The concept doesn't just sound like a flop, it sounds like a manuscript
that wouldn't even make it past the interns at the publishing house.
But Toby Barlow never even intended on sending his story, "Sharp Teeth," to any publishers in the first place. He just had a story idea stuck in his head, and lot of time on his hands, so he decided to follow it to see how it all turned out.
A literary-minded advertising executive for the agency JWT in Detroit (he is also a regular contributor to the Huffington Post and the founder of the Billy Collins Action Poetry series, Barlow spent a year living in a Chicago while working on "an important cheese account."
Take note of this, business travelers and channel-surfers: There is a better way to kill time. At the end of every work day, Barlow went back to his hotel room. He didn't have a lot of friends or family in Chicago (his mother lives in Minneapolis), he was eating takeout and hotel staff took care of the cleaning. The hotel room was a super-sterile, distraction-free vacuum — an unexpected writer's retreat.
"I got really tired of watching 'Law & Order,' " he said in an interview before his scheduled appearance Saturday (April 5) at BirchBark Books.
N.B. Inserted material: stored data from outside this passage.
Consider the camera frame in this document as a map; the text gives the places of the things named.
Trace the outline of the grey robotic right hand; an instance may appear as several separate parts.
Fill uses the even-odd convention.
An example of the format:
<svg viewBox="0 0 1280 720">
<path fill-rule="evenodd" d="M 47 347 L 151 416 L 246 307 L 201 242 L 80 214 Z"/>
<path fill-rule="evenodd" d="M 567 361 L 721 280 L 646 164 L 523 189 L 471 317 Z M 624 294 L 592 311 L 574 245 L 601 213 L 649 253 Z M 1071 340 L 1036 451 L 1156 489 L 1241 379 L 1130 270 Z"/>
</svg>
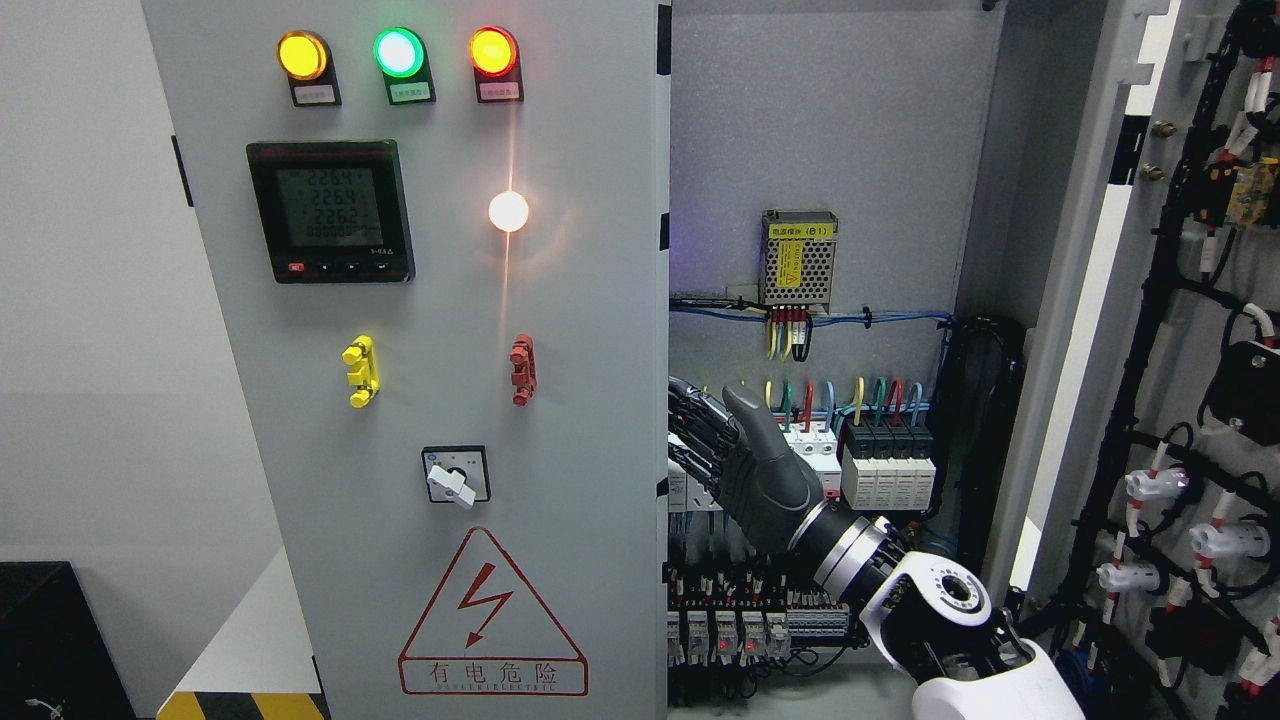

"I'd just read a little portrait in the Chicago Reader about a dogcatcher — it was a really beautiful piece, like an old Joseph Mitchell or John McPhee type of portrait. It mentioned that dog packs are usually made up of a single female dog surrounded by a pack of male dogs. I suddenly had the thought that if the pack were werewolves, and she were a werewolf and she fell in love with the dogcatcher, that could be interesting."
Poetry or prose?
The idea stuck with him, so he sat down and started writing. It came out in verse.
"About 10 pages in, I started wondering if I should start stitching it together in more proper prose. But because I was writing about altered beasts, it seemed to work. There's a book by James Elroy, "White Jazz," that was a big influence on this book, actually, and I remember thinking that he really got away with a lot of efficiency in the language. I always had faith that this was the way to tell this particular tale."
Indeed, the format suits the story perfectly. Instead of getting drawn down into the depths of a novel, the reader races across the top of this fast-paced, free-form, highly visual — and highly violent — tale. Barlow says it's a story for the Attention Deficit Disorder generation, although at first it was just a story for himself.
"I knew that no one would publish this, so I wrote something that interested me and captivated my attention. Every joke or wry commentary was for my own satisfaction. There was no one looking over my shoulder or second-guessing, and that was incredibly freeing. I think so many sophomore efforts by rock bands are so terrible, because they go crazy and have fun with the first album, and then they get caught up in the machine of it all the next time. It was great having absolute freedom to create something that would enthrall me, and that's why it worked."
And despite what the interns might have presumed, the tale has enthralled others, as well. Barlow did sell the book after all, plus the film rights, and "Sharp Teeth" has been printed in four countries so far.
And that cheese account? Saved. In fact, Barlow plans to stick with the advertising business for now. "I love the creativity. I enjoy being in an industry that dares to be different," he says. Plus, those werewolves still keep running through his mind. Another assignment in another city; another year in an empty hotel room? Who knows what could happen.